Cela revient à l’idée que les gouvernements, qui sont pour la plupart composés de personnes qui n’ont jamais travaillé dans une entreprise – et encore moins en ont dirigé une – vont d’une manière ou d’une autre faire du bon travail en investissant l’argent des contribuables et en rendant viables des industries que les entreprises privées ont abandonnées. En cours de route, les compromis vont disparaître comme par magie. Dans cette économie dirigée par le gouvernement, nous aurons des salaires élevés, des emplois sûrs et une production suffisante pour répondre à tous les besoins de notre pays.
Pardonne-moi si je fredonne L’Internationale à moi-même. Malheureusement, les plans quinquennaux élaborés par le gouvernement se sont révélés être de la pure fiction. L’histoire nous apprend que les gouvernements sont alimentés à 90 % par des vœux pieux, qui ne se transforment pas en nécessités de la vie.
La gauche se fraie un chemin vers le nirvana de la post-productivité depuis un certain temps déjà. Le dramaturge et fulminateur progressiste Van Badham a déclaré que le néolibéralisme était mort et que le Parti travailliste était damné pour ne pas l’avoir enterré pendant plus d’une décennie. Richard Denniss, de l’Australia Institute, a découvert que le néolibéralisme était responsable de la propagation du COVID. Le chroniqueur de ce titre, Sean Kelly, a récemment rédigé un Essai trimestriel qui soutenait que même le gouvernement albanais, avec sa tendance à l’institutionnalisation de toutes choses, est essentiellement un gouvernement conservateur. Pour prouver son point de vue, la droite a désormais pris position.
Même s’il s’agit d’un moment de bipartisme qui fait chaud au cœur, les deux côtés ont tort. Ces cadres soignés ont du mal à s’adapter à une réalité désordonnée. Oui, dans un environnement mondial en évolution, l’Australie doit réfléchir à la meilleure façon de garantir que nous continuerons à avoir accès aux ressources, aux produits alimentaires et à la technologie dont la vie moderne a besoin. Mais adhérer au néoprotectionnisme, c’est suivre la gauche sur la voie de la pauvreté.
Au lieu de cela, nous devons désormais reconnaître les dynamiques mondiales et modéliser des scénarios dans lesquels le monde devient moins intégré, sans les considérer comme une valeur sûre ou un idéal. Plutôt que de se concentrer sur la souveraineté nationale, l’Australie a besoin d’une souveraineté stratégique – la capacité d’agir de manière indépendante dans des secteurs clés, tout en continuant à bénéficier des dividendes considérables de la coopération et du commerce mondial. Si cela semble être une subtilité rhétorique, ce n’est pas le cas ; la première propose de protéger nos industries de la concurrence, la seconde de créer les conditions qui leur permettront de devenir plus compétitives par rapport à celles du reste du monde.

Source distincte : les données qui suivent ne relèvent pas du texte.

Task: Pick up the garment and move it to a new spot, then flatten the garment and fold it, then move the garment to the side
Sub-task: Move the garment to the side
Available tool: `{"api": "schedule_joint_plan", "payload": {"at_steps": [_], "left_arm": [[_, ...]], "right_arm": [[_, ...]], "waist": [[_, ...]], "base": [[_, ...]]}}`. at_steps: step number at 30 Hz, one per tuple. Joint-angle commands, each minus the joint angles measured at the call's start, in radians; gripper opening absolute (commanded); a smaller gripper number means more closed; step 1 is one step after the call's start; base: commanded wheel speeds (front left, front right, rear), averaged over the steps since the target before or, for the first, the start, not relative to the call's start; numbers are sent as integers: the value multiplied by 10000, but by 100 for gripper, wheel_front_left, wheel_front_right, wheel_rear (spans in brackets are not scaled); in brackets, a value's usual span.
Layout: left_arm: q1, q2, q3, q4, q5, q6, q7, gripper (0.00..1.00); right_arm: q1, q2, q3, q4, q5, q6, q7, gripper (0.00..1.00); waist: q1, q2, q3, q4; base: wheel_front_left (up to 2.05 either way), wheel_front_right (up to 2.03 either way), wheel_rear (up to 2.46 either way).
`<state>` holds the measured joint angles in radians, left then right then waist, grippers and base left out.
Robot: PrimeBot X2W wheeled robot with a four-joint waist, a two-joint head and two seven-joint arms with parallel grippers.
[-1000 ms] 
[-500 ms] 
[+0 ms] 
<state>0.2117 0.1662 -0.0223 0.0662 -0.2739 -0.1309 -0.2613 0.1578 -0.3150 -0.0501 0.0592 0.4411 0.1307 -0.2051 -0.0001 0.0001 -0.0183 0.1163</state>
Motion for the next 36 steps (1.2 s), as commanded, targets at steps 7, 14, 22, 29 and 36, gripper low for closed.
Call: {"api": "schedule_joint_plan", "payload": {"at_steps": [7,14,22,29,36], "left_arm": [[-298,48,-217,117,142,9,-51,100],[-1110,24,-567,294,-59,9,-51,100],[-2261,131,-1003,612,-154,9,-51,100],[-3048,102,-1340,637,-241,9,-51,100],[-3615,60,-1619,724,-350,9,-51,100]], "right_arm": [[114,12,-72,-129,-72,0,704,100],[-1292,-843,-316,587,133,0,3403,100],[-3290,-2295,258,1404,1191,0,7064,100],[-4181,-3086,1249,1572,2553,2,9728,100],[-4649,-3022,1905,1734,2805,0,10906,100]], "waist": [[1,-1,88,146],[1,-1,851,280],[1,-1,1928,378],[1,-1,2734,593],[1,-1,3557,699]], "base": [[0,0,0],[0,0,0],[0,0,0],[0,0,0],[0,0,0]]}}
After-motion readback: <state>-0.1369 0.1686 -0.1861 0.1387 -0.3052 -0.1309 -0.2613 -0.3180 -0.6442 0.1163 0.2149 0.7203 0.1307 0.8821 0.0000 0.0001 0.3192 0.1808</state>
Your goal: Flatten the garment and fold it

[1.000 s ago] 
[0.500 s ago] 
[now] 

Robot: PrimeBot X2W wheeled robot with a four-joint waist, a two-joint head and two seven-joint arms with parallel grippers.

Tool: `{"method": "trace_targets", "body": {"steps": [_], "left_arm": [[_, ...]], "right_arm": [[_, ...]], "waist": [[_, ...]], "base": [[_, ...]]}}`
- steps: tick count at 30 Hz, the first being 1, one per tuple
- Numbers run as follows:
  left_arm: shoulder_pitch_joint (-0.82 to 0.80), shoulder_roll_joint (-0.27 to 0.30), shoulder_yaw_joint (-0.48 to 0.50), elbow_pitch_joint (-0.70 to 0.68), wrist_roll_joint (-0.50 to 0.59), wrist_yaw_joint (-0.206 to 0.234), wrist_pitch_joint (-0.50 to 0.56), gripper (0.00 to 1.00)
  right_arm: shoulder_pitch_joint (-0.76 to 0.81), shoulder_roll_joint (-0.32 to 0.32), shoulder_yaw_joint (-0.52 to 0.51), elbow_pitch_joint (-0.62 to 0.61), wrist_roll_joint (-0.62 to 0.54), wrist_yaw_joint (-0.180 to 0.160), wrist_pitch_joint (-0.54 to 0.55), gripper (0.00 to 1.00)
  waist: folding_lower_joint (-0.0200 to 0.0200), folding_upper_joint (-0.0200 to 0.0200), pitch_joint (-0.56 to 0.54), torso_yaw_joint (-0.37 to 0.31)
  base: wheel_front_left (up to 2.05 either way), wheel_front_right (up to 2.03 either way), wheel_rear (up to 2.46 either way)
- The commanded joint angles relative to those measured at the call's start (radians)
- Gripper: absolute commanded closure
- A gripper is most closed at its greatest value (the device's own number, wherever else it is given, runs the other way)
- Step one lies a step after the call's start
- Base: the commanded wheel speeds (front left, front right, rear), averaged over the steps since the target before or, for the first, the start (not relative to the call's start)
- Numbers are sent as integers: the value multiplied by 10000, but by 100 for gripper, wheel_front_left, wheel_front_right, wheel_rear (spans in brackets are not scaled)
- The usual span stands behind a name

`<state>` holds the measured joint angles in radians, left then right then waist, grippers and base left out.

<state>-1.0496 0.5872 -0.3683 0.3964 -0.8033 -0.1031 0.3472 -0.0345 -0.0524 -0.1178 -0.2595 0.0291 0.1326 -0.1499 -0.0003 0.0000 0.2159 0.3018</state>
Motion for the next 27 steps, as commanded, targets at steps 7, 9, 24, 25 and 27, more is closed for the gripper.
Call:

Comme toujours, l’avantage de l’Australie réside toujours dans l’abondance énergétique – si nous choisissons de l’exploiter, plutôt que de limiter certaines sources dans l’espoir d’en renforcer d’autres. Les néoprotectionnistes de gauche et de droite apprécieront que l’Australie ait de bonnes chances de redevenir un centre manufacturier si nous empruntons cette voie. Il est possible de rester un pays à salaires élevés et de continuer à fournir de nombreux emplois si l’Australie est un endroit attrayant pour fabriquer des choses – pas seulement à court terme, en fonction des subventions industrielles, mais structurellement, en raison des matériaux disponibles ici, et il est rentable pour les entreprises de les utiliser.
Et voilà – ping ! Votre Milton Friedman est prêt. À la température idéale pour servir à nouveau. Délicieux néolibéralisme pour la palette moderne.
Parnell Palme McGuinness est un stratège en matière d’informations et de plaidoyer. Elle a travaillé pour le Parti libéral et les Verts allemands et est chercheuse principale au Centre d’études indépendantes.